There’s quite a bit about collecting and experimenting with weapons: a favourite hobby of the writer and his brother Dean Paul‘s. The former did not get into trouble. Neither did Dino Jr.–until when he was an adult and decided to sell his machine guns–without a required permit.
 
That’s Amore includes a brief history of the area the Martins called home, where lima beans and wheat were once grown). Later on, the family had pomegranate trees in their backyard.
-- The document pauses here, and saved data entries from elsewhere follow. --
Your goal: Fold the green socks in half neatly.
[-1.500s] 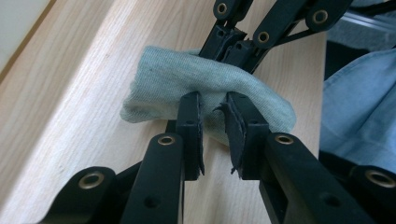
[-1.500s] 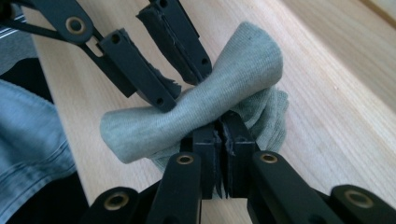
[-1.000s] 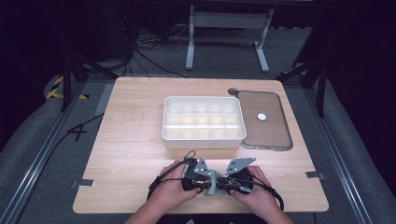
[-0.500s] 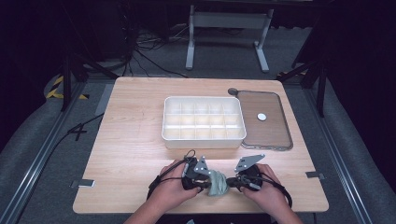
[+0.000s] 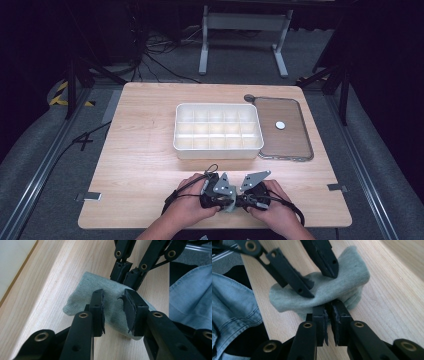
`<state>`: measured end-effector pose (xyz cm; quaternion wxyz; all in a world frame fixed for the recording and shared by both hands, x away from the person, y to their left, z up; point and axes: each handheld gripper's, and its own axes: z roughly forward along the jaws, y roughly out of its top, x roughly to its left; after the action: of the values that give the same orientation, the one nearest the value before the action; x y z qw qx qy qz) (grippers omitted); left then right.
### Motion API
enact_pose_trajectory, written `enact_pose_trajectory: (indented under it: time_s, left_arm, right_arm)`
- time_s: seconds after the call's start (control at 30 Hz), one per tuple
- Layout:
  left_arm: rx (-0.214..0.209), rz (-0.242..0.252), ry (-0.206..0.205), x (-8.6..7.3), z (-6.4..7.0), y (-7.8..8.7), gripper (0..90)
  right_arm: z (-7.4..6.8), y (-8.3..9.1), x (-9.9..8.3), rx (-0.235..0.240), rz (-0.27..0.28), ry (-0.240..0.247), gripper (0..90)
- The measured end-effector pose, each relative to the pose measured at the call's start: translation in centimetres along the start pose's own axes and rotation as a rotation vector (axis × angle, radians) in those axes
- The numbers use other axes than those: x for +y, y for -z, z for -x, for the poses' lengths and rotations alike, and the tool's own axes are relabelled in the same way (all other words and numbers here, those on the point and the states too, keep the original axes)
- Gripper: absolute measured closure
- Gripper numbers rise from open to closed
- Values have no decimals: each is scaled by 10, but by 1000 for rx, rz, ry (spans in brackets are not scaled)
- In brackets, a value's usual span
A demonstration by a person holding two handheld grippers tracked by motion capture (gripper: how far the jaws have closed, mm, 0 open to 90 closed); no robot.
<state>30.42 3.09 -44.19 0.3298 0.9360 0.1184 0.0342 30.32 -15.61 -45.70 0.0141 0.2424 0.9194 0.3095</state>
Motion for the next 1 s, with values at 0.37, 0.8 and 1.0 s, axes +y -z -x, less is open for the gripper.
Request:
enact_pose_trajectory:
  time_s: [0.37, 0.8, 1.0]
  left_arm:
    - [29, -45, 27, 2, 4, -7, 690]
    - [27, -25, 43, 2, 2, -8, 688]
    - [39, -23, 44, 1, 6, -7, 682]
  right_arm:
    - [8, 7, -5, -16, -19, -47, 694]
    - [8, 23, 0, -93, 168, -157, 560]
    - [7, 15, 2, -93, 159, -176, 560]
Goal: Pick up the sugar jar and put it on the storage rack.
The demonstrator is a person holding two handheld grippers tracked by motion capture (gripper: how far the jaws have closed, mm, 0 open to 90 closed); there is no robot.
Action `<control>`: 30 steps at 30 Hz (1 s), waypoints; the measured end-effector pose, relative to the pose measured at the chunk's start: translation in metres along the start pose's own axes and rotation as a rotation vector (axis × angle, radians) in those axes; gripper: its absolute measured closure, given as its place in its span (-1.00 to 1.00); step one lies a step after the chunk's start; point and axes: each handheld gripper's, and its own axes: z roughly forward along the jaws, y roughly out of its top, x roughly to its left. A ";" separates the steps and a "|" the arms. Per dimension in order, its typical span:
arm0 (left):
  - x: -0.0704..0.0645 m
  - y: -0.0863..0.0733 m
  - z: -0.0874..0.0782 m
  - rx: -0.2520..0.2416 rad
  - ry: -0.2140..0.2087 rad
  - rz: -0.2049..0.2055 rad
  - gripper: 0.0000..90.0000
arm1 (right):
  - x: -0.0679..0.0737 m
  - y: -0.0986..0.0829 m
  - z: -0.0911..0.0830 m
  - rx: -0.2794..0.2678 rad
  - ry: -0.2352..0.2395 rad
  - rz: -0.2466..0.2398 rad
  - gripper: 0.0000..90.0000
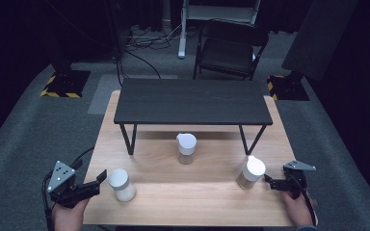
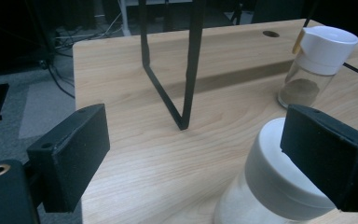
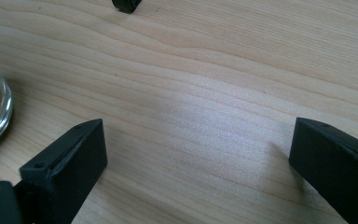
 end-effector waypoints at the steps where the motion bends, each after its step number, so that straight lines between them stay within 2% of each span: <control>1: -0.001 0.000 0.000 -0.001 -0.004 0.002 -0.83 | 0.000 0.000 0.000 0.000 0.000 0.000 -0.91; 8: -0.009 0.004 0.001 -0.005 -0.031 0.028 -0.83 | 0.000 0.000 0.000 0.000 0.000 0.000 -0.91; 18: -0.015 0.006 0.010 0.011 -0.082 0.031 -0.84 | 0.000 0.000 0.000 0.000 0.000 0.000 -0.91; 30: -0.024 0.002 0.017 0.013 -0.091 0.043 -0.83 | 0.000 0.000 0.000 0.000 0.000 0.000 -0.91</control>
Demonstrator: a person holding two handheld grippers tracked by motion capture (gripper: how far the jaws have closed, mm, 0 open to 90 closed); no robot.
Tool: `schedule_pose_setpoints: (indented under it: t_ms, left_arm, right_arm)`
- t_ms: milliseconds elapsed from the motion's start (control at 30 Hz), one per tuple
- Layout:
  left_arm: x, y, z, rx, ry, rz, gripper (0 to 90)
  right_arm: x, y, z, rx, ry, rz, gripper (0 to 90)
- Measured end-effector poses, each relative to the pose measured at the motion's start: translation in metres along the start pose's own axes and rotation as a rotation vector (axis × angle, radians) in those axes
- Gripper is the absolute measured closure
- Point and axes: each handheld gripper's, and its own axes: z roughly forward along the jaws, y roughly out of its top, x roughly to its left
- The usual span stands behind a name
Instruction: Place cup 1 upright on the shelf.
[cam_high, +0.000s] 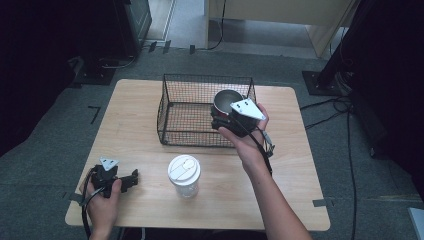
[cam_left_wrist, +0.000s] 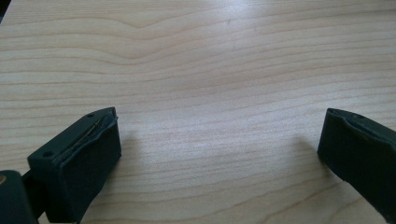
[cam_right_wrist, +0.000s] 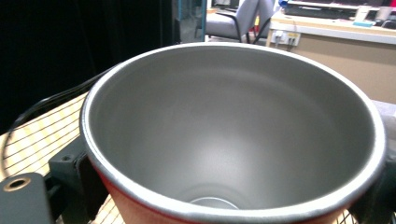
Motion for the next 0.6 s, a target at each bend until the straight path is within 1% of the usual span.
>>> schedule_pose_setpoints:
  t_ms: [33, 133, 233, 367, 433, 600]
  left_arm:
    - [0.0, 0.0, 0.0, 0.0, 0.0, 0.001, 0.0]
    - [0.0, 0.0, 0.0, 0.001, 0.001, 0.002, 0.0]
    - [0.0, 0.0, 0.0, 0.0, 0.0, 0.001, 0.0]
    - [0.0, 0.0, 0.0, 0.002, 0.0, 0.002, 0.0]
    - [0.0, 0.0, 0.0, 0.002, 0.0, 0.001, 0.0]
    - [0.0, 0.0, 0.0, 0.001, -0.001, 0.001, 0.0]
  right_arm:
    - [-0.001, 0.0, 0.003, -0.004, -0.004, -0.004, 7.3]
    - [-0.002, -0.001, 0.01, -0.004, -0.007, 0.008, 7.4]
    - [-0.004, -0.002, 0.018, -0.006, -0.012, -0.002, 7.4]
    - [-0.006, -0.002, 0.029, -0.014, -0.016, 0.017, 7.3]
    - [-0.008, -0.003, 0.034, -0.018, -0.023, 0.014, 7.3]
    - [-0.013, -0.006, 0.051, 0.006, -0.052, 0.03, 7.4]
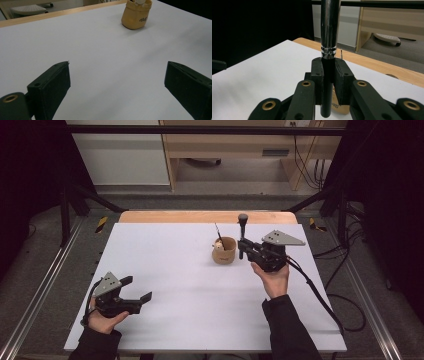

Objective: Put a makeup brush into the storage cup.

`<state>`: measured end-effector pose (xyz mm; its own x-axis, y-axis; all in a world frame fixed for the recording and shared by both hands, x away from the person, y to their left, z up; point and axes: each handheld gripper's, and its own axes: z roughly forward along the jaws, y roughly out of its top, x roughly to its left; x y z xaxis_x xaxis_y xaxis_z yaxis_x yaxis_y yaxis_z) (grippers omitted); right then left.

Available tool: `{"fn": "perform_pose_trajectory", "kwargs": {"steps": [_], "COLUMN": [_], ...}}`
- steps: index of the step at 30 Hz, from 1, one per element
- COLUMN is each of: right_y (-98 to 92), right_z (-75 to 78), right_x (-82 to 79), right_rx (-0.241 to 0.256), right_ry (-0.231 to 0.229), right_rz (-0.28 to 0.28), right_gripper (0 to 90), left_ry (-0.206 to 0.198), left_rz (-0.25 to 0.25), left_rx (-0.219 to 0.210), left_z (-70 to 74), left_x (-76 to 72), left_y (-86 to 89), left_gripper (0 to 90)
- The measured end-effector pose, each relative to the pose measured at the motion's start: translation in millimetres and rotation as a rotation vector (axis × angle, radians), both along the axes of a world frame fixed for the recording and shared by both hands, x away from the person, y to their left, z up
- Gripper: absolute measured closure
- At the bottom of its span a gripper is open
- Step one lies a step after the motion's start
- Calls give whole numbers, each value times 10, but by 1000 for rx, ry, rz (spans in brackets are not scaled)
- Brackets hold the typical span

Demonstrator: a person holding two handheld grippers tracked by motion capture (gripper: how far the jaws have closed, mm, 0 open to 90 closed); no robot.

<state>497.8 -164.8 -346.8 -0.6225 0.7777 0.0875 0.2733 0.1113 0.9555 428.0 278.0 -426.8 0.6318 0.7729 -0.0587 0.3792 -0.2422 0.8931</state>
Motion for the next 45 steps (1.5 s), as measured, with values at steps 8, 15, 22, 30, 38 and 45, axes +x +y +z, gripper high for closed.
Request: {"fn": "perform_pose_trajectory", "kwargs": {"steps": [8, 15, 22, 30, 38, 45], "right_y": [25, 46, 64, 94, 132, 140], "right_z": [-4, -15, -43, -92, -142, -182], "right_x": [112, 211, 310, 410, 525, 613], "right_rx": [18, 29, 47, 50, 49, 55], "right_ry": [13, 21, 31, 36, 39, 42], "right_rz": [-35, -62, -83, -101, -118, -138], "right_gripper": [793, 793, 793, 793, 793, 793], "left_ry": [-1, 1, 2, 1, -1, -3], "left_rz": [-5, -3, -6, -10, -13, -16], "left_rx": [1, 0, 2, 2, -2, -3], "left_z": [0, -4, -9, -11, -7, -2], "left_x": [4, 8, 14, 14, 11, 8], "left_y": [-13, -13, -19, -30, -36, -38], "left_gripper": [61, 62, 62, 61, 62, 62]}}
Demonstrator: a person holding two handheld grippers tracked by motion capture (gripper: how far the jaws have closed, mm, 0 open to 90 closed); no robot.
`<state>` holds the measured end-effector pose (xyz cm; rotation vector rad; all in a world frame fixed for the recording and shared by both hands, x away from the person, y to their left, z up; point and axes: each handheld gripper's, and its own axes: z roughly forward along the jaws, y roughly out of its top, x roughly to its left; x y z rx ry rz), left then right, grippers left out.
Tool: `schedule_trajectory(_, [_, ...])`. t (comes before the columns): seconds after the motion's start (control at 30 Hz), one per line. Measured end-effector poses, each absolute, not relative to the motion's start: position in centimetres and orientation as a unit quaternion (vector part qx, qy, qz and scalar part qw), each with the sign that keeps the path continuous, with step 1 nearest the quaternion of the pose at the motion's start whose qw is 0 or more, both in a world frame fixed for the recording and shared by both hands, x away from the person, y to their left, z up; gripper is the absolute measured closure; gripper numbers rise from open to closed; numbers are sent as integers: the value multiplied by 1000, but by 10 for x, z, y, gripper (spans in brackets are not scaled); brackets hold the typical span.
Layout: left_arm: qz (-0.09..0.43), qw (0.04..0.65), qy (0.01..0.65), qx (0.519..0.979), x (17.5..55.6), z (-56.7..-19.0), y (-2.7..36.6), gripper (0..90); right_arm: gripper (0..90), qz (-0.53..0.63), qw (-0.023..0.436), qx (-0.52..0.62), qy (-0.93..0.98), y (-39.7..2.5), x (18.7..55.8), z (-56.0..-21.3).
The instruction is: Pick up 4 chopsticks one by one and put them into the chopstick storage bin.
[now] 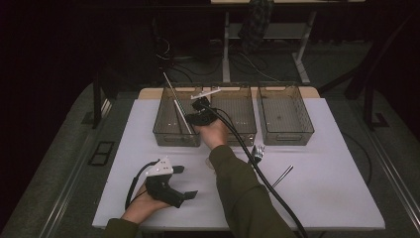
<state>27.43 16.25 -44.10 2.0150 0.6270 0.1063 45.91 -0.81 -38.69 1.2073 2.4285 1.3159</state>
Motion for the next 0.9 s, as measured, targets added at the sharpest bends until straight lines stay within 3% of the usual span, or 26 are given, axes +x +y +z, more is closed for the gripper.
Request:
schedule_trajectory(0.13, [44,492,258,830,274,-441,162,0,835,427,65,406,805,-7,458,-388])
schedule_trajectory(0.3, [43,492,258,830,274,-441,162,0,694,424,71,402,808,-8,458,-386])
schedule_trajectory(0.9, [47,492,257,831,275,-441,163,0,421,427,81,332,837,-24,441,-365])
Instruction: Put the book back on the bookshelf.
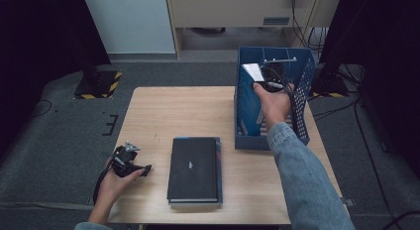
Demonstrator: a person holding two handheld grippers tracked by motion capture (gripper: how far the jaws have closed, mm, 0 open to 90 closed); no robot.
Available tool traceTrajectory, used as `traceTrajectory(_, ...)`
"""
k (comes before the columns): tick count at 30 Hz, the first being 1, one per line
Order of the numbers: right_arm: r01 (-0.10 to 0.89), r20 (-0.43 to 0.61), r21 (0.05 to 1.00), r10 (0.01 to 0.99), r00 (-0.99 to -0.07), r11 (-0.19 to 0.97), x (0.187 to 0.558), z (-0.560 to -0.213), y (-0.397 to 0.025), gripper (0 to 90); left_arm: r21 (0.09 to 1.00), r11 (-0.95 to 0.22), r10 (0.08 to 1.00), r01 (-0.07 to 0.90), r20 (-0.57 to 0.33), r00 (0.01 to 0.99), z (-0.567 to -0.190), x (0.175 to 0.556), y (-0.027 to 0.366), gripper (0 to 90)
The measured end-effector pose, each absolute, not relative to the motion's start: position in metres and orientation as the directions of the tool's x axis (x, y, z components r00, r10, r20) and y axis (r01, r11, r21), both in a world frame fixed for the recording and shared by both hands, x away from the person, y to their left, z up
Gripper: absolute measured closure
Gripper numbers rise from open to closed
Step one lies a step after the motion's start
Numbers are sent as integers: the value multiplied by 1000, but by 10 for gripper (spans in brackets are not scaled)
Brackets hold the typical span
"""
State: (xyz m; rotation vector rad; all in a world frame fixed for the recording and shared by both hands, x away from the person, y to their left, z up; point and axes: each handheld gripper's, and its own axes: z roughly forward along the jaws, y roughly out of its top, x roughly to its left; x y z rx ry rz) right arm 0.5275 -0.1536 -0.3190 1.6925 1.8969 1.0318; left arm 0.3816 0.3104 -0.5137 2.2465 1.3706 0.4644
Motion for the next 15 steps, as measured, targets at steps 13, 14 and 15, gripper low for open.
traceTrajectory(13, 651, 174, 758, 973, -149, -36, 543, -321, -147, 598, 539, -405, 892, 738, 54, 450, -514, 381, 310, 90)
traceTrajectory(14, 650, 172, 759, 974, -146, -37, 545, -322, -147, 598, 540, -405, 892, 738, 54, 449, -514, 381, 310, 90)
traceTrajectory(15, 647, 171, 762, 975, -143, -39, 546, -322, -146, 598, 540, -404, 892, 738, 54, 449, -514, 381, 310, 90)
Ricci decided to pick and stockpile the fruit after his parents, at the height of the Cuban missile crisis in 1962, told their kids there could be a nuclear war, so they ought to be prepared to go down to the basement.
 
Ricci’s memoir also offers a look inside Dean’s real character. Although the actor/singer was believed to be a heavy drinker, his son says he was often holding a glass of apple juice–or nursing one drink (and a weak one, at that), throughout a performance. And while Dean preferred to retire early, his wife, Jeanne, was the one who liked to throw raucous parties.
 
As an adult, Martin followed his father into the music business, releasing one album, Beached, with Carl Wilson of the Beach Boys producing, and a single called Stop, Look Around in the 1970s. He later became a music veejay (pre-MTV) and a video director. He also played a thief in Tell Me That You Love Me, but didn’t enjoy the experience.
 
In the 1990s, Ricci performed in Las Vegas at the MGM Grand with Billy Hinsche and Desi Arnaz, Jr., replacing Dean Paul,  who had formed pop band Dino, Desi and Billy with Arnaz and Hinsche in the 1960s, and died in a plane crash in 1987.
 
Ricci was also a photographer who worked on his dad’s TV show and shot the cover of the Beach BoysSunflower album. He later moved to Utah in 1990, where he opened a recording studio and produced artists. Most recently, Martin toured in a tribute show to his late father. Earlier this year, though, he had to cancel some dates after falling in his home.
 
In remembrance of the entertainer’s life and in lieu of flowers, people are being asked to consider a donation to the Betty Ford Children’s Program Director, Jerry Moe, at gofundme.com/2kr2sy5w.